WHAT YOU SHOULD DO >>
Look through the entries below and report every line that has "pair".

DATA >>

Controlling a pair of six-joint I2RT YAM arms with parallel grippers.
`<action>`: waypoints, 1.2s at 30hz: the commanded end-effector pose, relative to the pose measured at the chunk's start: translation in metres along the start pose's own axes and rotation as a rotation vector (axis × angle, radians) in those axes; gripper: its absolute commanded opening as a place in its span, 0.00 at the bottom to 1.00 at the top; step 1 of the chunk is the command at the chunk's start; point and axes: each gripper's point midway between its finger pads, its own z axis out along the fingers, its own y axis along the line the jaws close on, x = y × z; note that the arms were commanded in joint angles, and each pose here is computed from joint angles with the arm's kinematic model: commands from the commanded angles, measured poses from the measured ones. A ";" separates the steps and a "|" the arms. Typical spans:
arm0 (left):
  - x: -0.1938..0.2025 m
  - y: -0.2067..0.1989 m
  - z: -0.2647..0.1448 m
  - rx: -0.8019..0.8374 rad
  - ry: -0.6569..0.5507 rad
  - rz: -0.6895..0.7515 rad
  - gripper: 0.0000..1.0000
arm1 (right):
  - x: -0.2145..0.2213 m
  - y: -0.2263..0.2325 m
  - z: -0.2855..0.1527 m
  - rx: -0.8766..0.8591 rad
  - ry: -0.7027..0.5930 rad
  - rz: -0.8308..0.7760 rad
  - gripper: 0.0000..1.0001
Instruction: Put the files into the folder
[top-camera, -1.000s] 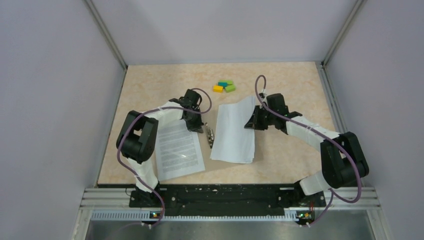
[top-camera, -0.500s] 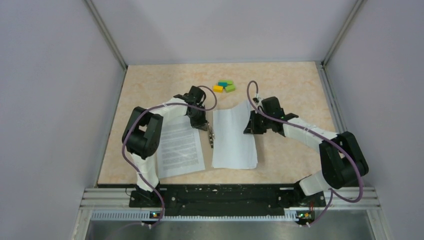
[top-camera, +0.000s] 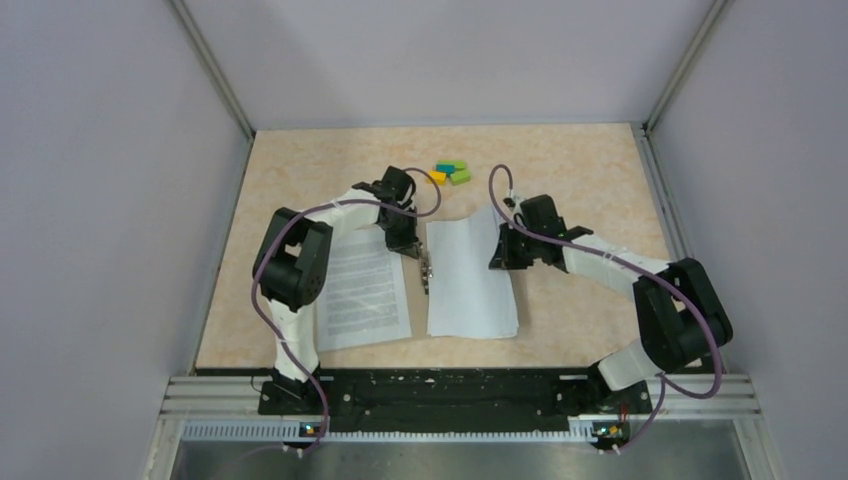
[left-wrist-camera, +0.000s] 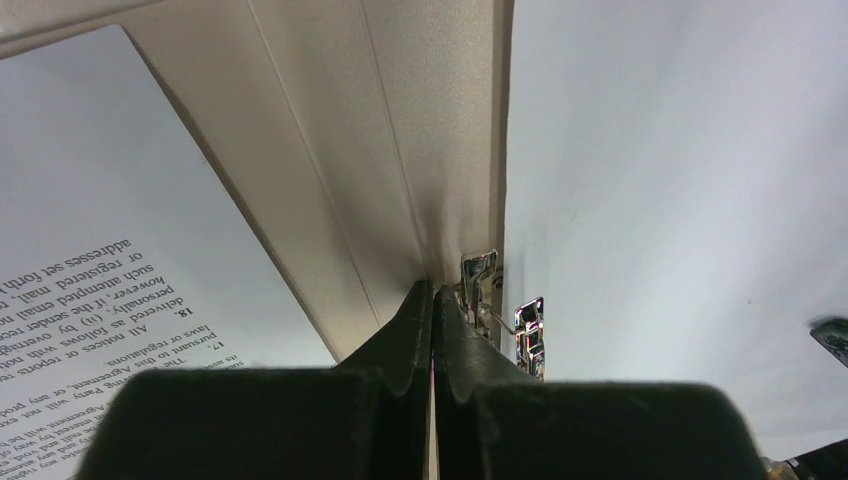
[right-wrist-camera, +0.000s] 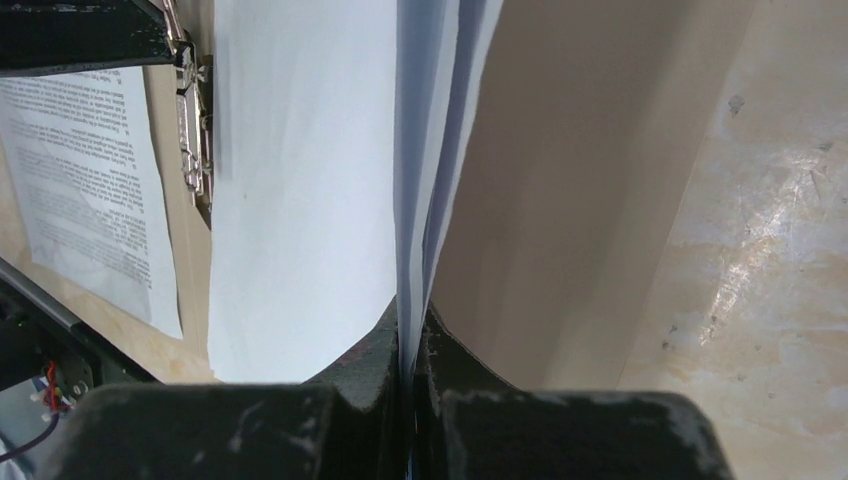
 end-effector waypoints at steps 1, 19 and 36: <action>-0.002 -0.001 0.010 -0.001 0.018 0.033 0.00 | -0.023 0.013 0.007 -0.032 -0.060 -0.061 0.00; -0.016 -0.003 0.008 -0.025 0.006 0.049 0.00 | -0.023 -0.031 0.013 0.188 -0.042 -0.035 0.37; -0.015 -0.002 0.010 -0.027 0.014 0.057 0.00 | -0.038 -0.047 0.031 0.104 -0.068 0.125 0.71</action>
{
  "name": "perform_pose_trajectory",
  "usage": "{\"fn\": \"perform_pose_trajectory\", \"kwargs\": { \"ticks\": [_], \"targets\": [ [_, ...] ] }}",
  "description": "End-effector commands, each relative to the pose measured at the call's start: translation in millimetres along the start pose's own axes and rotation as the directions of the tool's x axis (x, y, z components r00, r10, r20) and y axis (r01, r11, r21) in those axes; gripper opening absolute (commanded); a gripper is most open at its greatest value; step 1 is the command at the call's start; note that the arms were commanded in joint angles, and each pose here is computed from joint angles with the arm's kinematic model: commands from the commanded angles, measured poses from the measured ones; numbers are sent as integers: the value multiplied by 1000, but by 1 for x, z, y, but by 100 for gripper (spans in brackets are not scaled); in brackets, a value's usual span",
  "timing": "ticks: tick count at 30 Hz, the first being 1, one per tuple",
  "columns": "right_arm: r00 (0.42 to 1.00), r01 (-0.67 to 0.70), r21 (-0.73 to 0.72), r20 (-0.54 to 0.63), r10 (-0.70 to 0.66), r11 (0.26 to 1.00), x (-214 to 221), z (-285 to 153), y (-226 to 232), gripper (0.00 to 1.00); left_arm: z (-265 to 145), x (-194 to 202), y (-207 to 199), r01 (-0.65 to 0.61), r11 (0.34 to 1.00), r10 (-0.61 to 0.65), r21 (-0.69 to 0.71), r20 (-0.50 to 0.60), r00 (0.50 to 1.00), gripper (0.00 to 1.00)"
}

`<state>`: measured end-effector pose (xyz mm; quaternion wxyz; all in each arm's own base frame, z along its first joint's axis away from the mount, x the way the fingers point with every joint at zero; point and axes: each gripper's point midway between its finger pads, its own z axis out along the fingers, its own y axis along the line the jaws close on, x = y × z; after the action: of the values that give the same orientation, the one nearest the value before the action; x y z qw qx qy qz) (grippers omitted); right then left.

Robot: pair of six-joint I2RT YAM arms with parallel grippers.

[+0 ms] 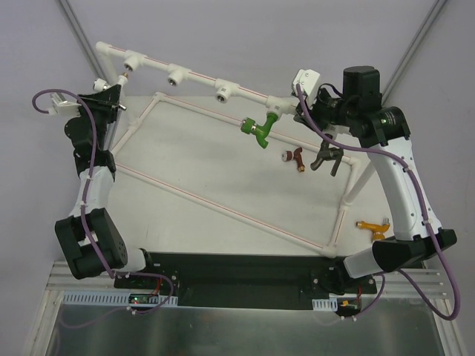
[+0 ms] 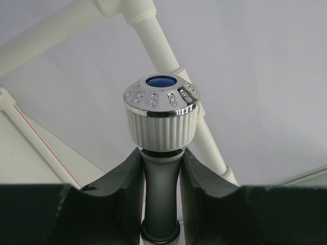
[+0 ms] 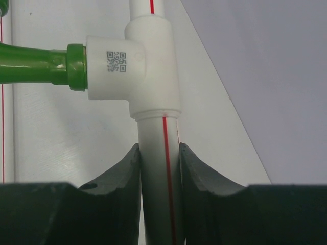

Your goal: Install the water faucets

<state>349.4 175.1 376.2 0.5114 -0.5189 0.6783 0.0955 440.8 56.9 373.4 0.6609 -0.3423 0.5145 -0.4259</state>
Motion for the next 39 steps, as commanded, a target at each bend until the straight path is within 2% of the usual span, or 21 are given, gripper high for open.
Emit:
{"fn": "perform_pose_trajectory", "kwargs": {
  "ticks": [1,10,24,30,39],
  "targets": [
    [997,-66,112,-20,69,992,6,-17,-18,2,5,-16,-49,-18,985,15,171,19,1000,0],
    [998,-67,93,-7,68,993,4,-14,-16,2,13,-11,-61,82,959,-72,271,-46,996,0],
    [998,-59,80,-19,61,995,8,-11,-15,2,15,-15,-73,10,958,-2,285,-28,1000,0],
    [998,-61,75,-21,63,995,7,-9,-16,2,15,-13,-61,-33,973,40,226,-29,999,0],
    [998,-60,73,-21,62,996,7,-9,-15,2,15,-9,-33,16,986,-13,163,-17,1000,0]
  ]
}}
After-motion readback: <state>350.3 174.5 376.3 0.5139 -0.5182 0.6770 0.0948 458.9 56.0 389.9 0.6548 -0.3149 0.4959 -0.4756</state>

ANSWER BOX >>
Controlling a pair of six-joint I2RT YAM arms with parallel grippers.
Robot: pair of six-joint I2RT YAM arms with parallel grippers.

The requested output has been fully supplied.